**PROBLEM DESCRIPTION:**
Print the entries verbatim, leaving out the images they contain.

**ENTRIES SHOWN:**
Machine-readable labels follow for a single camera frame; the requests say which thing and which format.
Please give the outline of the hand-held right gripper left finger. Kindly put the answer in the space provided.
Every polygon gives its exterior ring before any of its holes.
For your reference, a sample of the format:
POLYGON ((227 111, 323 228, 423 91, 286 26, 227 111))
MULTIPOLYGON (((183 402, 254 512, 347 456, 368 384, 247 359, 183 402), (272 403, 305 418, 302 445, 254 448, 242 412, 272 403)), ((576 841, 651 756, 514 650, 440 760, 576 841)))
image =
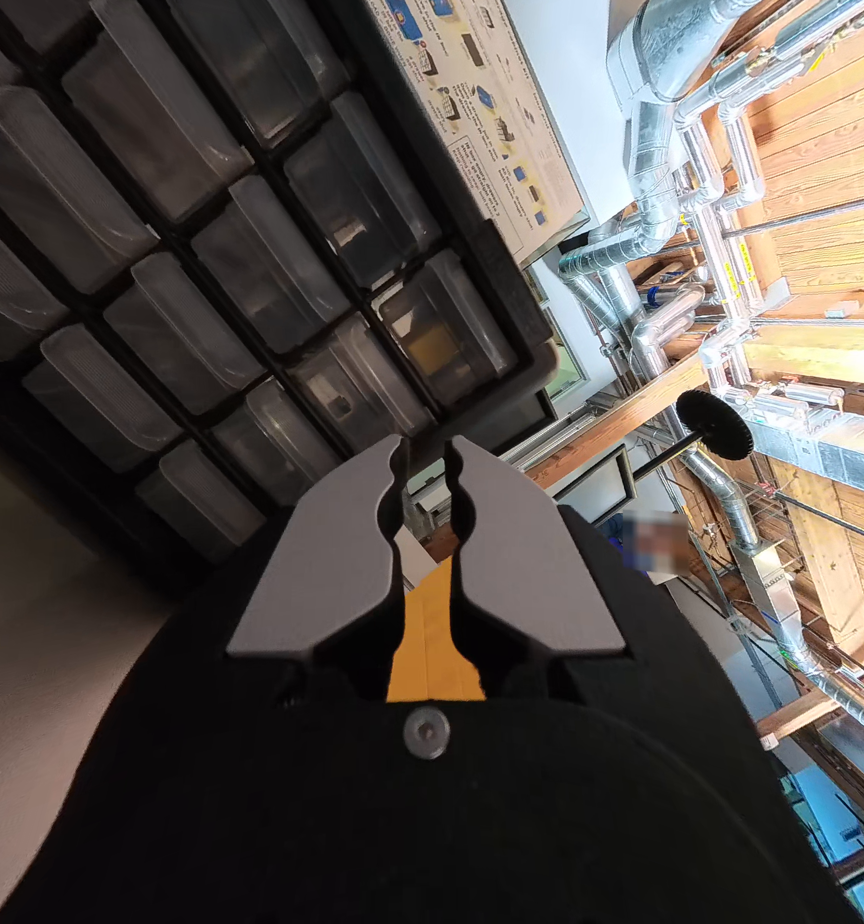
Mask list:
POLYGON ((400 434, 334 468, 297 503, 228 642, 232 657, 302 661, 403 591, 408 443, 400 434))

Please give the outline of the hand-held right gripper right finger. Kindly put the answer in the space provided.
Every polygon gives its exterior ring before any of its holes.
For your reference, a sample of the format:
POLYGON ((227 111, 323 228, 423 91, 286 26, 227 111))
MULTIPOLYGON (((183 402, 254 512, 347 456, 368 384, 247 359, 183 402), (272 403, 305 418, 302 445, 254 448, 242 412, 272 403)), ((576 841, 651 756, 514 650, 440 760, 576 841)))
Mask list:
POLYGON ((460 596, 549 655, 612 655, 625 641, 553 499, 464 436, 446 448, 460 596))

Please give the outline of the yellow plastic bin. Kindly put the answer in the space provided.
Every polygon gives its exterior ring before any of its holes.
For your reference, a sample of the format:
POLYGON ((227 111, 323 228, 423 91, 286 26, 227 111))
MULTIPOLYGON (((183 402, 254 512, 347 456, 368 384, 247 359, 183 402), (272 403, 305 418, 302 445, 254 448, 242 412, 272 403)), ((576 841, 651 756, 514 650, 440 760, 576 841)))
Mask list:
POLYGON ((405 594, 404 634, 392 663, 388 702, 484 699, 476 668, 451 637, 451 566, 446 559, 405 594))

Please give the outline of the dark panel on stand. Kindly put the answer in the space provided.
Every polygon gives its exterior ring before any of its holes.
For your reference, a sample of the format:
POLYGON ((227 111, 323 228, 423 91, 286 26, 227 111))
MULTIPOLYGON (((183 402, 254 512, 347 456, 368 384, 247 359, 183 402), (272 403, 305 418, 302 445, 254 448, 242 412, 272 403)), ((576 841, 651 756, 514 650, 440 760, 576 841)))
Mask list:
POLYGON ((593 526, 600 526, 621 513, 637 496, 628 447, 620 444, 556 491, 553 500, 569 506, 593 526))

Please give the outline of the wooden ceiling beam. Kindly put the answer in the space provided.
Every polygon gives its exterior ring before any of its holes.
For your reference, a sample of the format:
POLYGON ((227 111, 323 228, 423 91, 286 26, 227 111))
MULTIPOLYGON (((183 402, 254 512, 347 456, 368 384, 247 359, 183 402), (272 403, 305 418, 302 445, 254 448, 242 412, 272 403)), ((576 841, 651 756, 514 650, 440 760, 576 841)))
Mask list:
POLYGON ((630 433, 675 404, 682 393, 706 381, 698 354, 683 358, 637 393, 619 402, 552 456, 527 470, 527 478, 547 490, 585 463, 613 449, 630 433))

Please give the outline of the black round ribbed disc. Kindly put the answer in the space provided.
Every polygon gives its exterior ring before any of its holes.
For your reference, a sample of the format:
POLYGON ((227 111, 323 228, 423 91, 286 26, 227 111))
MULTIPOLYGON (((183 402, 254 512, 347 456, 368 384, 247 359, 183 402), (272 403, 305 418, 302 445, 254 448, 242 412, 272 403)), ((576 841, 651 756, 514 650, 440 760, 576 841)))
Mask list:
POLYGON ((752 452, 754 441, 748 424, 728 403, 703 390, 689 390, 676 402, 681 425, 708 451, 730 461, 752 452))

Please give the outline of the silver pipe bundle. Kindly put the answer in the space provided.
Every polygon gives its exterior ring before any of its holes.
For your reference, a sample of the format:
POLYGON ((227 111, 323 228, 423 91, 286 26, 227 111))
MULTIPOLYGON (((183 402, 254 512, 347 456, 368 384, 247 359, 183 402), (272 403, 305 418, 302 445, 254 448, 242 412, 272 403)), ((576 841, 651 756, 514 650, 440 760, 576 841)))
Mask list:
POLYGON ((819 2, 764 49, 714 67, 716 52, 754 2, 645 2, 611 43, 607 67, 625 117, 633 214, 564 245, 559 275, 580 307, 637 353, 646 318, 625 266, 657 255, 682 225, 695 232, 726 319, 699 348, 712 391, 751 381, 742 340, 763 310, 745 239, 727 242, 736 214, 760 202, 764 179, 749 106, 813 70, 837 42, 864 29, 864 1, 819 2))

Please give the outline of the printed instruction sheet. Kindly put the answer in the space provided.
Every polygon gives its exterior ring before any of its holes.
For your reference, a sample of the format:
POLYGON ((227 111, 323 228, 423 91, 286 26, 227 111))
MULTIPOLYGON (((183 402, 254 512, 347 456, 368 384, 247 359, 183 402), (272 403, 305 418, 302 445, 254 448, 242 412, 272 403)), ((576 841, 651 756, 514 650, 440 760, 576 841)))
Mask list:
POLYGON ((368 1, 484 218, 526 267, 586 218, 506 6, 368 1))

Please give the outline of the round metal duct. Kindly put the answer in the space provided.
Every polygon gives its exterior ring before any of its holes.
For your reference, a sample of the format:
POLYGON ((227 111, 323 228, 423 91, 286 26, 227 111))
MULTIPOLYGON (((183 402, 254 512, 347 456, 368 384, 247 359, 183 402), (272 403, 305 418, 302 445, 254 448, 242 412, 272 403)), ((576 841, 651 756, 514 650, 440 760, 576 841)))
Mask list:
POLYGON ((785 666, 807 688, 802 703, 762 721, 766 741, 842 710, 864 729, 864 491, 790 463, 708 457, 715 472, 676 465, 691 526, 712 527, 729 552, 785 666))

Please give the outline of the metal air duct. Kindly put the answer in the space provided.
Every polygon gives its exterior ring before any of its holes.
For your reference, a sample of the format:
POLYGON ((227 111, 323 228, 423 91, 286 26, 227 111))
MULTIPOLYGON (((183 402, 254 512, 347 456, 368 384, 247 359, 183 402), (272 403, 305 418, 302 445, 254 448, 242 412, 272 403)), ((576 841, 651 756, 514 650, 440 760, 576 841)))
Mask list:
POLYGON ((715 395, 747 422, 756 452, 864 492, 864 415, 842 409, 843 389, 760 384, 715 395))

**SOLUTION TO THE PROBLEM:**
Machine-readable labels follow for a single camera frame; the requests say which thing and which format.
Please give the outline of the hand-held right gripper left finger. Kindly put the answer in the space provided.
Every polygon gives its exterior ring before any of its holes.
For your reference, a sample of the format:
POLYGON ((227 111, 323 228, 423 91, 286 26, 227 111))
MULTIPOLYGON (((183 402, 254 512, 347 456, 368 384, 247 359, 183 402), (272 403, 305 418, 302 445, 254 448, 242 412, 272 403)), ((576 841, 651 756, 514 650, 440 760, 576 841)))
image =
Mask list:
POLYGON ((400 434, 334 468, 297 503, 228 642, 232 657, 302 661, 403 591, 408 443, 400 434))

Please give the outline of the hand-held right gripper right finger. Kindly put the answer in the space provided.
Every polygon gives its exterior ring before any of its holes.
For your reference, a sample of the format:
POLYGON ((227 111, 323 228, 423 91, 286 26, 227 111))
MULTIPOLYGON (((183 402, 254 512, 347 456, 368 384, 247 359, 183 402), (272 403, 305 418, 302 445, 254 448, 242 412, 272 403)), ((576 841, 651 756, 514 650, 440 760, 576 841)))
Mask list:
POLYGON ((460 596, 549 655, 612 655, 625 641, 553 499, 464 436, 446 448, 460 596))

Please give the outline of the yellow plastic bin. Kindly put the answer in the space provided.
Every polygon gives its exterior ring before any of its holes.
For your reference, a sample of the format:
POLYGON ((227 111, 323 228, 423 91, 286 26, 227 111))
MULTIPOLYGON (((183 402, 254 512, 347 456, 368 384, 247 359, 183 402), (272 403, 305 418, 302 445, 254 448, 242 412, 272 403)), ((576 841, 651 756, 514 650, 440 760, 576 841)))
Mask list:
POLYGON ((405 594, 404 634, 392 663, 388 702, 484 699, 476 668, 451 637, 451 566, 446 559, 405 594))

Please give the outline of the dark panel on stand. Kindly put the answer in the space provided.
Every polygon gives its exterior ring before any of its holes.
For your reference, a sample of the format:
POLYGON ((227 111, 323 228, 423 91, 286 26, 227 111))
MULTIPOLYGON (((183 402, 254 512, 347 456, 368 384, 247 359, 183 402), (272 403, 305 418, 302 445, 254 448, 242 412, 272 403)), ((576 841, 651 756, 514 650, 440 760, 576 841)))
Mask list:
POLYGON ((593 526, 600 526, 621 513, 637 496, 628 447, 620 444, 556 491, 553 500, 569 506, 593 526))

Please give the outline of the wooden ceiling beam. Kindly put the answer in the space provided.
Every polygon gives its exterior ring before any of its holes.
For your reference, a sample of the format:
POLYGON ((227 111, 323 228, 423 91, 286 26, 227 111))
MULTIPOLYGON (((183 402, 254 512, 347 456, 368 384, 247 359, 183 402), (272 403, 305 418, 302 445, 254 448, 242 412, 272 403)), ((576 841, 651 756, 514 650, 440 760, 576 841)))
Mask list:
POLYGON ((630 433, 675 404, 682 393, 706 381, 698 354, 683 358, 637 393, 619 402, 552 456, 527 470, 527 478, 547 490, 585 463, 613 449, 630 433))

Please give the outline of the black round ribbed disc. Kindly put the answer in the space provided.
Every polygon gives its exterior ring before any of its holes.
For your reference, a sample of the format:
POLYGON ((227 111, 323 228, 423 91, 286 26, 227 111))
MULTIPOLYGON (((183 402, 254 512, 347 456, 368 384, 247 359, 183 402), (272 403, 305 418, 302 445, 254 448, 242 412, 272 403)), ((576 841, 651 756, 514 650, 440 760, 576 841)))
Mask list:
POLYGON ((752 452, 754 441, 748 424, 728 403, 703 390, 689 390, 676 402, 681 425, 708 451, 730 461, 752 452))

Please give the outline of the silver pipe bundle. Kindly put the answer in the space provided.
Every polygon gives its exterior ring before any of its holes.
For your reference, a sample of the format:
POLYGON ((227 111, 323 228, 423 91, 286 26, 227 111))
MULTIPOLYGON (((183 402, 254 512, 347 456, 368 384, 247 359, 183 402), (272 403, 305 418, 302 445, 254 448, 242 412, 272 403)), ((576 841, 651 756, 514 650, 440 760, 576 841)))
Mask list:
POLYGON ((819 2, 764 49, 714 67, 716 52, 754 2, 645 2, 611 43, 607 67, 625 117, 633 214, 564 245, 559 275, 580 307, 637 353, 646 318, 625 266, 657 255, 682 225, 695 232, 726 319, 699 348, 712 391, 751 381, 742 340, 763 310, 745 239, 727 242, 736 214, 760 202, 764 179, 749 106, 813 70, 837 42, 864 29, 864 1, 819 2))

Please give the outline of the printed instruction sheet. Kindly put the answer in the space provided.
Every polygon gives its exterior ring before any of its holes.
For your reference, a sample of the format:
POLYGON ((227 111, 323 228, 423 91, 286 26, 227 111))
MULTIPOLYGON (((183 402, 254 512, 347 456, 368 384, 247 359, 183 402), (272 403, 305 418, 302 445, 254 448, 242 412, 272 403)), ((576 841, 651 756, 514 650, 440 760, 576 841)))
Mask list:
POLYGON ((368 1, 484 218, 526 267, 586 218, 506 6, 368 1))

Please give the outline of the round metal duct. Kindly put the answer in the space provided.
Every polygon gives its exterior ring before any of its holes.
For your reference, a sample of the format:
POLYGON ((227 111, 323 228, 423 91, 286 26, 227 111))
MULTIPOLYGON (((183 402, 254 512, 347 456, 368 384, 247 359, 183 402), (272 403, 305 418, 302 445, 254 448, 242 412, 272 403)), ((576 841, 651 756, 514 650, 440 760, 576 841)))
Mask list:
POLYGON ((785 666, 807 688, 802 703, 762 721, 766 741, 842 710, 864 729, 864 491, 790 463, 708 457, 715 472, 676 465, 691 526, 712 527, 729 552, 785 666))

Please give the outline of the metal air duct. Kindly put the answer in the space provided.
Every polygon gives its exterior ring before any of its holes.
For your reference, a sample of the format:
POLYGON ((227 111, 323 228, 423 91, 286 26, 227 111))
MULTIPOLYGON (((183 402, 254 512, 347 456, 368 384, 247 359, 183 402), (272 403, 305 418, 302 445, 254 448, 242 412, 272 403)), ((576 841, 651 756, 514 650, 440 760, 576 841)))
Mask list:
POLYGON ((715 395, 747 422, 756 452, 864 492, 864 415, 842 409, 843 389, 760 384, 715 395))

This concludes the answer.